Instructions to follow. Copy the first line of the material below and every later line through the line containing "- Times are", without any other output.

━━━━━━━━━━━━━━━━━━━━

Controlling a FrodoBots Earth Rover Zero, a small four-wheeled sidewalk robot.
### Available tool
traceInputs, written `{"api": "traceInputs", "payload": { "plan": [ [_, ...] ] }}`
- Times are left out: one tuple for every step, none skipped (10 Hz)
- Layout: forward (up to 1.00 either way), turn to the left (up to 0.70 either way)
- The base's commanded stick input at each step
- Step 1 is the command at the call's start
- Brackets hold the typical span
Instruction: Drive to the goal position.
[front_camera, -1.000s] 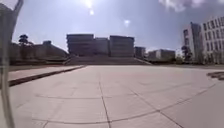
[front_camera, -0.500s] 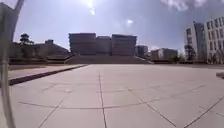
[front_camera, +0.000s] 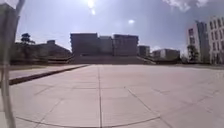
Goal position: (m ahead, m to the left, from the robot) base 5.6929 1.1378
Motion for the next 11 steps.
{"api": "traceInputs", "payload": {
  "plan": [
    [0.85,0.0],
    [0.85,0.0],
    [0.85,0.0],
    [0.85,0.0],
    [0.85,0.0],
    [0.85,0.0],
    [0.85,0.0],
    [0.85,0.0],
    [0.85,0.0],
    [0.85,0.0],
    [0.85,0.0]
  ]
}}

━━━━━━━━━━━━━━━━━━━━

Exercise result.
Controlling a FrodoBots Earth Rover Zero, a small four-wheeled sidewalk robot.
### Available tool
traceInputs, written `{"api": "traceInputs", "payload": { "plan": [ [_, ...] ] }}`
- Times are left out: one tuple for every step, none skipped (10 Hz)

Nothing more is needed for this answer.